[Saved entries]
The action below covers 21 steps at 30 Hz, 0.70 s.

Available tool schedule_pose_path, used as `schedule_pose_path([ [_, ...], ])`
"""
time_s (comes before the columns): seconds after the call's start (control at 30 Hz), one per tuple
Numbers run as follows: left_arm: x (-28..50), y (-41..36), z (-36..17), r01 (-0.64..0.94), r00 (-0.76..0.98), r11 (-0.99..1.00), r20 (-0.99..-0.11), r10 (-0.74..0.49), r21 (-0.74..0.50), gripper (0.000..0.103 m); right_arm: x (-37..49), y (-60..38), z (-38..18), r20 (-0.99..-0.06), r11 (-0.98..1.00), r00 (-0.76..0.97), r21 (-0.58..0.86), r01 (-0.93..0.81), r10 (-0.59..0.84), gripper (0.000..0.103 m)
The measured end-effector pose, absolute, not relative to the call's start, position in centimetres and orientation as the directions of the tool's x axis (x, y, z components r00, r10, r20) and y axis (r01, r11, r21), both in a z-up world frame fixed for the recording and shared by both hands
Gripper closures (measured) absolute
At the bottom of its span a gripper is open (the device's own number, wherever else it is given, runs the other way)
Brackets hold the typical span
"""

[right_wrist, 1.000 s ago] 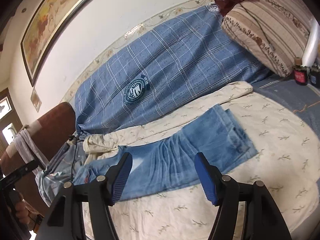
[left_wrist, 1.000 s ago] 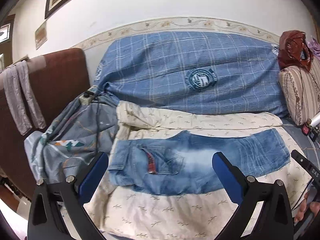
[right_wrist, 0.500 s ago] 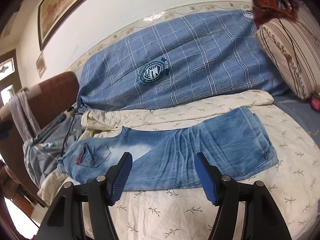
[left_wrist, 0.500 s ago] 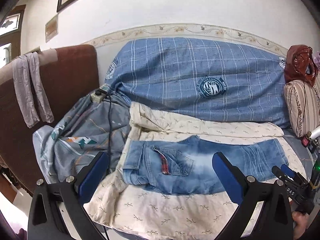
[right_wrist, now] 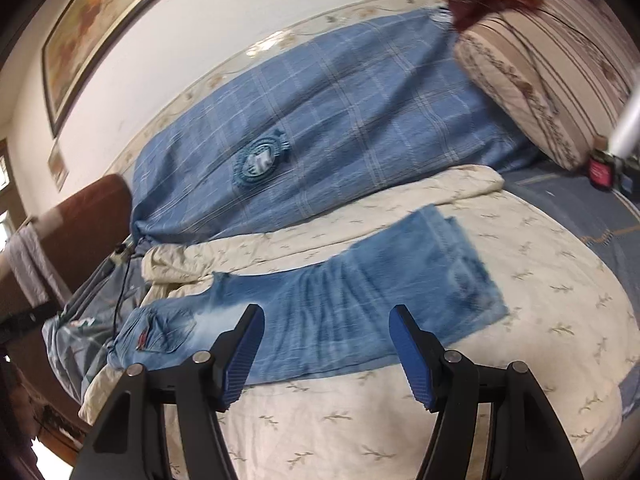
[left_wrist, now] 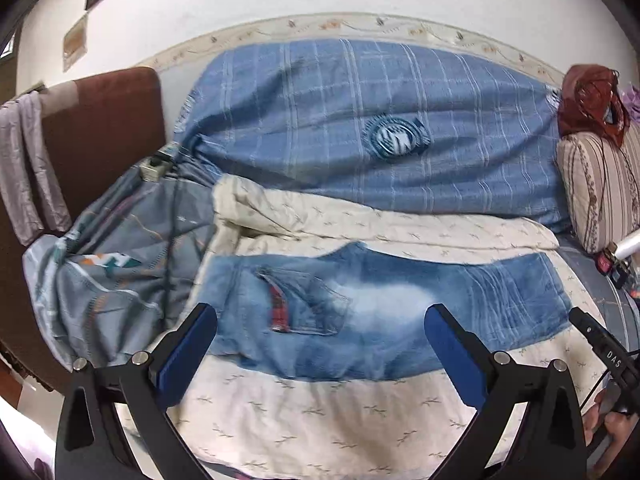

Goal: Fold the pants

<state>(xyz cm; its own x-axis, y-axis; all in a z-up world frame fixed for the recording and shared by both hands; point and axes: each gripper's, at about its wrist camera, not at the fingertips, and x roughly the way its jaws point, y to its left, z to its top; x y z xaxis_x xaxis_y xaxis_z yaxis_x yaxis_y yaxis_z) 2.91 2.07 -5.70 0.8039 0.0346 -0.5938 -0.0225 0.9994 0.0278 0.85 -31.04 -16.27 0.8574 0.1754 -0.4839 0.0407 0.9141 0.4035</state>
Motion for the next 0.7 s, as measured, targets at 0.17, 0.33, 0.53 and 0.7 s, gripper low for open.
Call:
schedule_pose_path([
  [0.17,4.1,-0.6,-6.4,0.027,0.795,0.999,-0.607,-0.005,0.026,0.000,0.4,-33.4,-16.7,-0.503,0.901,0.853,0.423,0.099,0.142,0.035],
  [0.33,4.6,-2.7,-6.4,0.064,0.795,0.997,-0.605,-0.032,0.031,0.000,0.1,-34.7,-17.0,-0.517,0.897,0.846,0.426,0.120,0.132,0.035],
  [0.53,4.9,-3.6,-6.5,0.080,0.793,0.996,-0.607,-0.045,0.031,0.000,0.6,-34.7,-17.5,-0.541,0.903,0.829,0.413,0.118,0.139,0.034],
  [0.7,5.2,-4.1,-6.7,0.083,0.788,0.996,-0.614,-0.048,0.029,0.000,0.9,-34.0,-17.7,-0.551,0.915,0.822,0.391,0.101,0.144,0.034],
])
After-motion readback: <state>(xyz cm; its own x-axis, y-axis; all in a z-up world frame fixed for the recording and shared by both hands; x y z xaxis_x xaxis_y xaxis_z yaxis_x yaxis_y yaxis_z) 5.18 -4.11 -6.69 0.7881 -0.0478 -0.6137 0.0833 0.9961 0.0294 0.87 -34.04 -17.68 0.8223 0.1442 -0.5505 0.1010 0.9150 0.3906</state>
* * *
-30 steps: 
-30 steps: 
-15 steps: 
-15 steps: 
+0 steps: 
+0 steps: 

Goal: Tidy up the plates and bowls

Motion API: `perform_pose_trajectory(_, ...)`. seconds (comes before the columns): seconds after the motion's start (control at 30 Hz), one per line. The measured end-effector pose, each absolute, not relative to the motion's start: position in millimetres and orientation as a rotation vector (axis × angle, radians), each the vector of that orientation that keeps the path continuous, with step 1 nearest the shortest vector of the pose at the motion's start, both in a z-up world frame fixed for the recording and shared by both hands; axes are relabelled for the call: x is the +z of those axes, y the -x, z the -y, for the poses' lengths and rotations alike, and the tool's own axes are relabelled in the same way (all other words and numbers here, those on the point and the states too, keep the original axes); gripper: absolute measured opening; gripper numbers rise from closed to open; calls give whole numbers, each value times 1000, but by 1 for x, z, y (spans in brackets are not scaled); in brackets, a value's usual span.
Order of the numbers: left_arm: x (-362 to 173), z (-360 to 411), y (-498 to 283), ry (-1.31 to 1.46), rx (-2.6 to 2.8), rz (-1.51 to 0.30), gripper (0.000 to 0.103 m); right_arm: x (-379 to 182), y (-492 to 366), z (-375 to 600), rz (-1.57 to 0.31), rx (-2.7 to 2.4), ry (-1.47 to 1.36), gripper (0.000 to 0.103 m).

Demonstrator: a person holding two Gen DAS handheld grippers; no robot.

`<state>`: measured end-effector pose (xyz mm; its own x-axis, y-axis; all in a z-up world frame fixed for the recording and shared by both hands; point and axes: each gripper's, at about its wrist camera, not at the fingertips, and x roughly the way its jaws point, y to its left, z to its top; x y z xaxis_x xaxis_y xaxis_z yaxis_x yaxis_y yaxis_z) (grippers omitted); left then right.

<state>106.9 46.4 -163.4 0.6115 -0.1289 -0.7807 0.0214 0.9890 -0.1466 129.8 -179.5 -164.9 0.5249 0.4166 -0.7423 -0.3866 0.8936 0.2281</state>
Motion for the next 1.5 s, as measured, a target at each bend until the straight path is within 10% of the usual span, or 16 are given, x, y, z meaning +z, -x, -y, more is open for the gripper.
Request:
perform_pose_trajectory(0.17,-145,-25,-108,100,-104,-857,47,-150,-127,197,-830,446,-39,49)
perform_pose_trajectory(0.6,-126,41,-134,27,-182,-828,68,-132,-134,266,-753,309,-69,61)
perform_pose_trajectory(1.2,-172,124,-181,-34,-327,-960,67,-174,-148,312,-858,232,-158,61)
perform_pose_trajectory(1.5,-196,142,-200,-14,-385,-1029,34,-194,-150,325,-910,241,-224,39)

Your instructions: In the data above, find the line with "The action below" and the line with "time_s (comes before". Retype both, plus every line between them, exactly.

Reply:
The action below covers 21 steps at 30 Hz, 0.70 s.

Available tool schedule_pose_path, used as `schedule_pose_path([ [_, ...], ])`
"""
time_s (comes before the columns): seconds after the call's start (control at 30 Hz), one per tuple

That concludes the response.